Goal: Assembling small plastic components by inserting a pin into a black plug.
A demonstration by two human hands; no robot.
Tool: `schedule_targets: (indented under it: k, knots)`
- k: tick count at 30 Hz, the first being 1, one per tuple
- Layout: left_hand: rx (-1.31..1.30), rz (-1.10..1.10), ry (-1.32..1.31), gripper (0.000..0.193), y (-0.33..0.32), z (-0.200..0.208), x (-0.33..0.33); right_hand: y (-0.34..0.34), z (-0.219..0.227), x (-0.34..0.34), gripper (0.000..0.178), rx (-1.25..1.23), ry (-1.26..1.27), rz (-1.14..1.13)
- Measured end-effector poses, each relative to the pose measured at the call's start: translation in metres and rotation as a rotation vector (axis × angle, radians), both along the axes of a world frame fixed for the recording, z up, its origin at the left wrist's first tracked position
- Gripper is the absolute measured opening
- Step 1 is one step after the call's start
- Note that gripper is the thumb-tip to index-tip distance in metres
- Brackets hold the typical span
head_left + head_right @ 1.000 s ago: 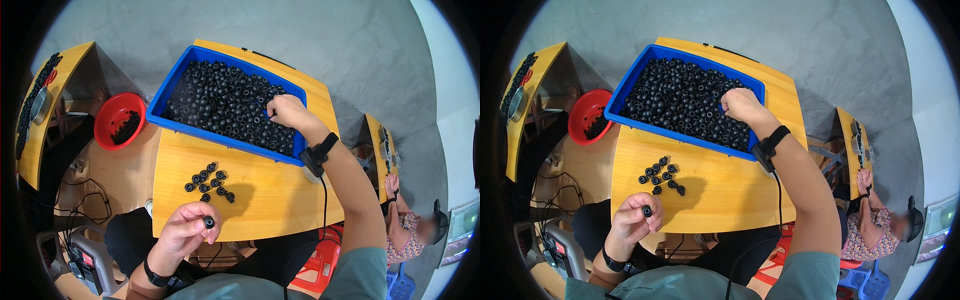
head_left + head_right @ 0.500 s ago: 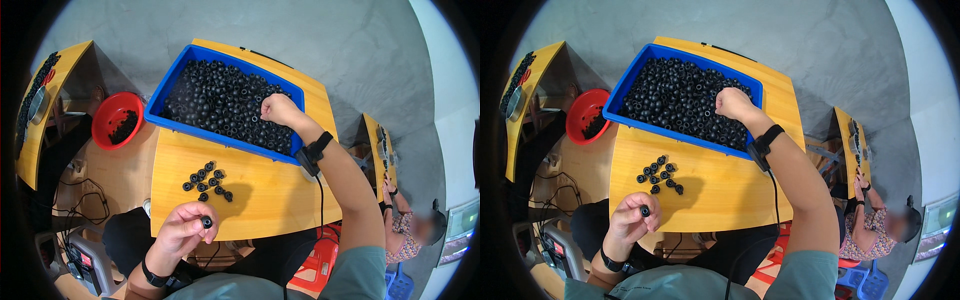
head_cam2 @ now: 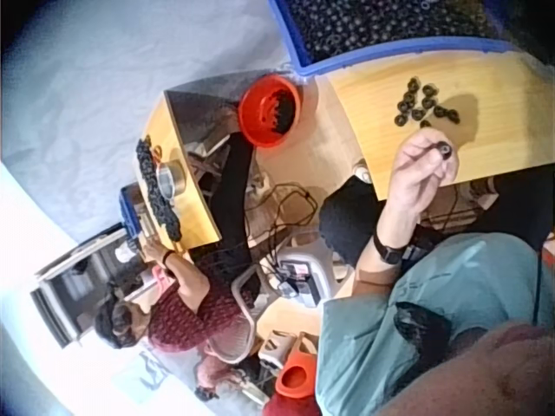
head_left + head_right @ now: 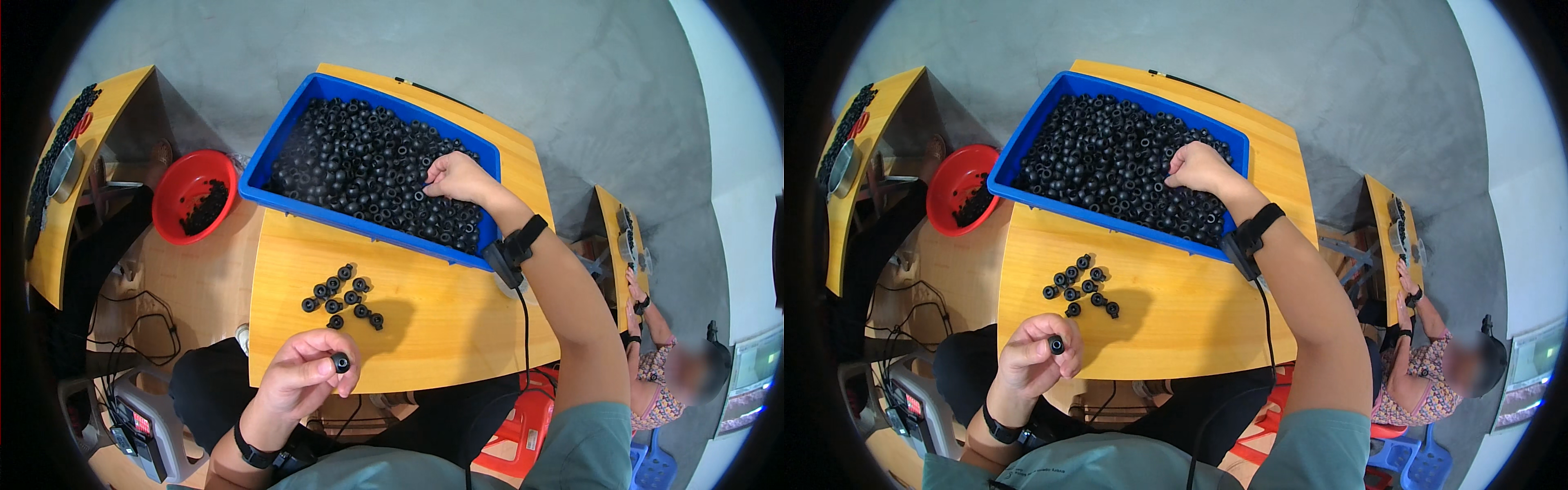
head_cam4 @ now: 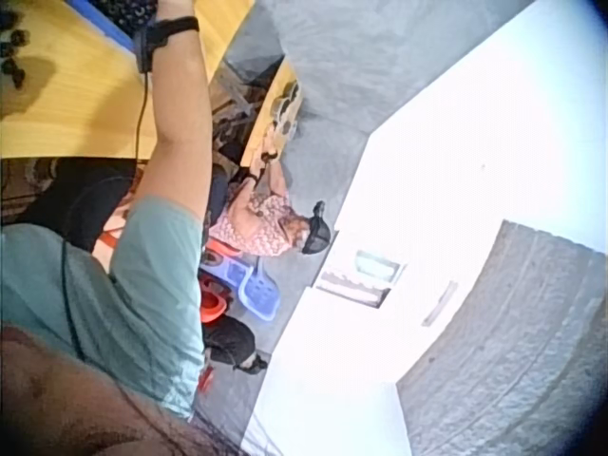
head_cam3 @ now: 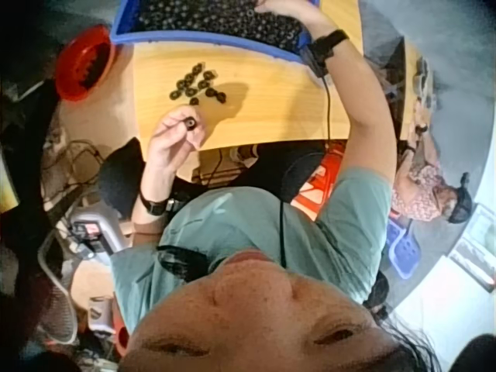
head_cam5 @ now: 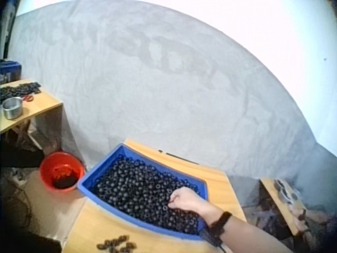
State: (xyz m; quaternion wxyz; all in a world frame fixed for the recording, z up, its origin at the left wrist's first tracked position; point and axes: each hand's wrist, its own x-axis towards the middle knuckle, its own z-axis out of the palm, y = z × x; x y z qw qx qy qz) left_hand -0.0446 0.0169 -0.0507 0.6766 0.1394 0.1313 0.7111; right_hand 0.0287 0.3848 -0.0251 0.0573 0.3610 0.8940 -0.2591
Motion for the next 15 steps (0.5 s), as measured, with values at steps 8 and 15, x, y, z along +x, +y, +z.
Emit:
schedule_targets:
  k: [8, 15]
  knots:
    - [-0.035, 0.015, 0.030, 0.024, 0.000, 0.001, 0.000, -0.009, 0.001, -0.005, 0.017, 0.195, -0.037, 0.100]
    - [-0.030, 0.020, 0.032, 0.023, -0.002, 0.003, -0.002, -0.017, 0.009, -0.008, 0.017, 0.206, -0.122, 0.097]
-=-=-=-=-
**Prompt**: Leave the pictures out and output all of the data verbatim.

**Written response**:
Goal: Assembling small plastic components by inserting a pin into a black plug.
A demonstration by two human hands; no robot.
Tool: `schedule_targets: (indented under it: k, knots)`
- k: tick count at 30 Hz, the first being 1, one per tuple
- Layout: left_hand: rx (-1.31..1.30), rz (-1.10..1.10), ry (-1.32..1.31), gripper (0.000..0.193), y (-0.33..0.32), z (-0.200..0.208), x (-0.33..0.33); right_hand: y (-0.34..0.34), z (-0.219..0.227), x (-0.34..0.34), gripper (0.000..0.178), rx (-1.25..1.23), ry (-1.26..1.27), rz (-1.14..1.13)
- Measured end-effector poses, each relative to the pose measured at the call's start: translation in metres and rotation as a rotation vector (axis × angle, radians), both along the axes of a world frame fixed for the recording, z up, its origin at the left wrist's first tracked position
- Gripper is the absolute measured opening
- Step 1 is one step after the call's start
- Note that gripper is the thumb-tip to index-tip distance in metres
- Brackets hold the typical span
head_left + head_right @ 1.000 s ago: 
head_left + head_right @ 0.500 s ago: 
head_cam2 @ now: 
head_left + head_right @ now: 
head_cam4 @ now: 
head_cam3 @ now: 
head_cam5 @ now: 
State: (xyz m; quaternion wxyz; all in a world frame fixed for the recording, z up, its origin at the left wrist's first tracked position; point and axes: each hand's wrist, its own x-axis towards the middle knuckle, its own z-axis out of the palm, y = z × x; x y z qw qx qy qz) left_hand -0.0446 0.0169 -0.0507 0.6766 0.1394 0.1313 0.7111; right_hand 0.0287 0.3848 -0.0251 0.0573 0.3610 0.8940 -0.2591
Motion for the next 15 steps (0.5 s), as measured, with values at steps 8 and 15, x, y, z along +x, +y, +z.
Emit:
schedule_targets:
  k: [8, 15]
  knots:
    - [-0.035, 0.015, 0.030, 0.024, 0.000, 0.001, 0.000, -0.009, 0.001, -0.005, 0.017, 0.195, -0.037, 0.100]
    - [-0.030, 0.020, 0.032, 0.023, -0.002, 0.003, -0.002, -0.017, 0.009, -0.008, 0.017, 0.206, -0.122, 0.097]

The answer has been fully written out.